Insights into the development of Fe modified Ti-Nb alloy: A powder metallurgy perspective

Abstract

This study explores a cost-effective method for fabricating Ti95-xFexNb5 ternary alloys along with investigating the influence of Fe addition. Spark Plasma Sintering at low sintering temperatures followed by heat treatment was used to obtain fully dense and homogenized compacts. Initially for composition with 0% Fe by weight, a Widmanstätten microstructure was observed along with coarse α plates that nucleated on the grain boundaries. The addition of Fe refined the microstructure reducing the size of α plates. The solute-drag effect of Fe led to a progressive decrease in parent β grain size.

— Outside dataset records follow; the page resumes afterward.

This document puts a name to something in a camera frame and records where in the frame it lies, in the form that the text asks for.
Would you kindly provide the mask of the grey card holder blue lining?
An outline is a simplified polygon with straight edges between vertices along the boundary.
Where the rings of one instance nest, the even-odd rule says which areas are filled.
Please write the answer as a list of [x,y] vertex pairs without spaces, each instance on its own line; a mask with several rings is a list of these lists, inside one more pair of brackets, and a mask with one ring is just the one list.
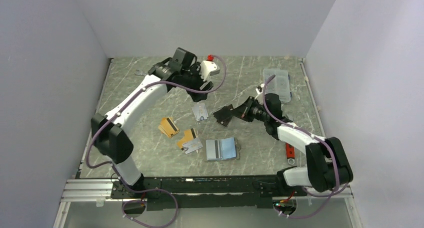
[[237,160],[240,158],[240,148],[238,146],[238,141],[235,137],[229,137],[224,139],[209,139],[209,140],[219,140],[220,141],[220,160],[207,160],[206,151],[205,151],[205,160],[206,162],[212,161],[227,161],[227,160]]

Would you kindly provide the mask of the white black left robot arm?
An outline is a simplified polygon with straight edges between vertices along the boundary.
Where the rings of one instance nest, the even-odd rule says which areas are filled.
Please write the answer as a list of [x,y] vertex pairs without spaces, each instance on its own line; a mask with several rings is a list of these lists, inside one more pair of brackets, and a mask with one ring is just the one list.
[[139,197],[145,189],[145,178],[132,157],[134,145],[129,137],[136,122],[174,87],[185,89],[194,102],[207,99],[214,86],[207,79],[220,70],[212,55],[200,62],[195,54],[177,48],[172,57],[154,64],[119,105],[105,115],[96,113],[92,117],[90,146],[109,159],[130,197]]

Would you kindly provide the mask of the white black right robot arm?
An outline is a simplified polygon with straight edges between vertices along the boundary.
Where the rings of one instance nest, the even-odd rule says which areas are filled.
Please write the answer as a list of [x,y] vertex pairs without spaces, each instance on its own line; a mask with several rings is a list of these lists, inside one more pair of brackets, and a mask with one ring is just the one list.
[[271,137],[306,156],[305,167],[289,167],[277,172],[275,188],[279,194],[288,195],[300,186],[324,192],[353,180],[354,174],[341,141],[336,137],[311,134],[286,118],[277,94],[265,94],[264,103],[250,96],[231,113],[246,122],[263,122]]

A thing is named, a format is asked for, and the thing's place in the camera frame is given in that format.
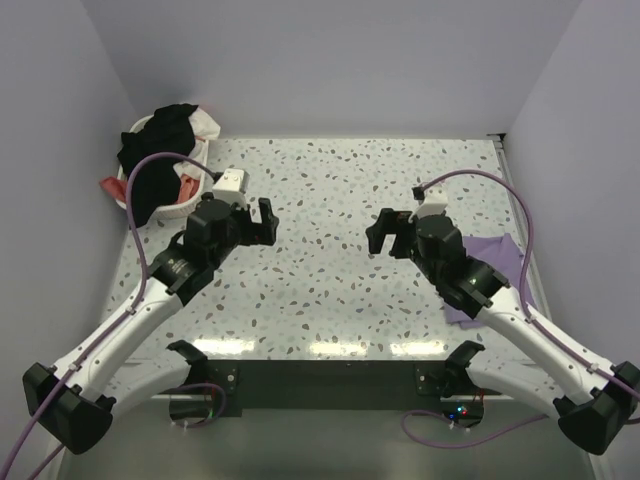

In alloy with 10% Fe by weight, Widmanstätten structure transformed into β grains while α phase nucleation was greatly suppressed. Moreover, the incorporation of Fe in β phase lattice led to a strong partitioning effect at microstructural level and lattice distortion effect at atomic level. These factors resulted in a pronounced strengthening of the alloy increasing the hardness and tensile strength. However, these factors also led to the embrittlement of the composition containing 10% Fe by weight. The study highlight the potential of powder metallurgy approach which offers avenues for cost efficient Ti alloy production. However, incorporation of high Fe concentrations should be paralleled with careful microstructural design.